[Opening Provided data section]

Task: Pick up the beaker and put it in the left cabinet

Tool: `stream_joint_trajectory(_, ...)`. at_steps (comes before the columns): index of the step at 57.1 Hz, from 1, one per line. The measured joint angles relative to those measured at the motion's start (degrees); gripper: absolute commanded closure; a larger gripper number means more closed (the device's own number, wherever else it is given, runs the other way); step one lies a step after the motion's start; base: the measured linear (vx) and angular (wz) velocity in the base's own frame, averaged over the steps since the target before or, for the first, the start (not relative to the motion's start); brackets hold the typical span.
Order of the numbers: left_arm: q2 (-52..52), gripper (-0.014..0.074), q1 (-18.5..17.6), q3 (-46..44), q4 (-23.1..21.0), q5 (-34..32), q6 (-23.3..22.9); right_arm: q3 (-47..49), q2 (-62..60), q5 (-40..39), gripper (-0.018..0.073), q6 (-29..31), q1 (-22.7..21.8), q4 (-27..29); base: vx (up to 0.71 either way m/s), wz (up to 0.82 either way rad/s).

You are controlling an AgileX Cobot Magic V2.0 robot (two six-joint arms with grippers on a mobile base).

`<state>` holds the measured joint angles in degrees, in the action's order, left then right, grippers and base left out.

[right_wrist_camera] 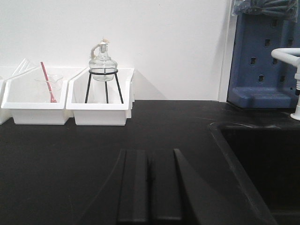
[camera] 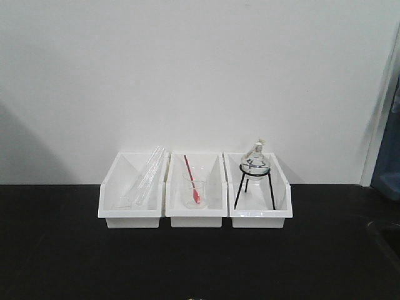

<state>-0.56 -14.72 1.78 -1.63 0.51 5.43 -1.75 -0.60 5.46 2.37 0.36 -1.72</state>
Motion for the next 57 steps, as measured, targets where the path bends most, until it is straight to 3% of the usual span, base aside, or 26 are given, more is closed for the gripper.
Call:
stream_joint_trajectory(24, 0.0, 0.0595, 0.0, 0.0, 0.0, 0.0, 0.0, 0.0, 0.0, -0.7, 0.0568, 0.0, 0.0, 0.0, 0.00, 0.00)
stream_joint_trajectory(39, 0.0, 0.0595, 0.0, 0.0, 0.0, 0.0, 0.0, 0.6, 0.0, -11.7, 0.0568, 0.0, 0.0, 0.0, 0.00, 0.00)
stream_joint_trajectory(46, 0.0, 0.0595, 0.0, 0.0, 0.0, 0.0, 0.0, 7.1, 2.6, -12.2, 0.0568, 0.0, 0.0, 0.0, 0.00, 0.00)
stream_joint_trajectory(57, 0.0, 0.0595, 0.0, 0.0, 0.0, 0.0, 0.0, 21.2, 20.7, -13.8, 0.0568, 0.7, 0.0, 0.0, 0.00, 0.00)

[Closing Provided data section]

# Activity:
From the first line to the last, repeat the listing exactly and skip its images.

# Solution to this task:
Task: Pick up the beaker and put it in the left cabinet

Tool: `stream_joint_trajectory(_, ...)`. at_steps (comes before the columns): index of the step at 57.1 Hz, from 1, one per line. The measured joint angles relative to those measured at the motion's start (degrees); gripper: absolute commanded closure; a larger gripper number means more closed (the device's own number, wherever else it is given, runs the other way); step one lies a step after the motion's start; base: the measured linear (vx) and angular (wz) velocity in the base's own frame, averaged over the steps since the target before or, for the first, the start (not relative to the motion's start); brackets hold the typical span.
Order of the numbers: left_arm: q2 (-52..52), gripper (-0.014..0.074), q1 (-18.5..17.6), q3 (-46..44), q4 (-23.1..21.0), q5 (-34..32), q6 (-23.3..22.9); right_arm: q3 (-47..49), q2 (-62..60), q5 (-40..39), gripper (-0.018..0.073), q6 (-29..31), q1 (-22.7..21.8), q4 (-27..29); base: vx (up to 0.71 either way m/s), wz (up to 0.82 either way rad/s).

You are controlling an AgileX Cobot Magic V2.0 robot (two six-joint arms with grippers on a mobile base).

`<state>` holds the measured joint angles in degrees, in the action's order, left then right, grippers and base left out.

[right_wrist_camera] 
[camera] 

<state>-0.56 -14.72 1.78 -1.63 0.51 5.43 -1.75 -0.60 5.46 2.37 0.36 -1.72</state>
Motion for the next 57 steps, as measured, targets where the path bends most, until it is straight to 3% of the usual span, base aside, or 26 are given, more is closed for the gripper.
Call:
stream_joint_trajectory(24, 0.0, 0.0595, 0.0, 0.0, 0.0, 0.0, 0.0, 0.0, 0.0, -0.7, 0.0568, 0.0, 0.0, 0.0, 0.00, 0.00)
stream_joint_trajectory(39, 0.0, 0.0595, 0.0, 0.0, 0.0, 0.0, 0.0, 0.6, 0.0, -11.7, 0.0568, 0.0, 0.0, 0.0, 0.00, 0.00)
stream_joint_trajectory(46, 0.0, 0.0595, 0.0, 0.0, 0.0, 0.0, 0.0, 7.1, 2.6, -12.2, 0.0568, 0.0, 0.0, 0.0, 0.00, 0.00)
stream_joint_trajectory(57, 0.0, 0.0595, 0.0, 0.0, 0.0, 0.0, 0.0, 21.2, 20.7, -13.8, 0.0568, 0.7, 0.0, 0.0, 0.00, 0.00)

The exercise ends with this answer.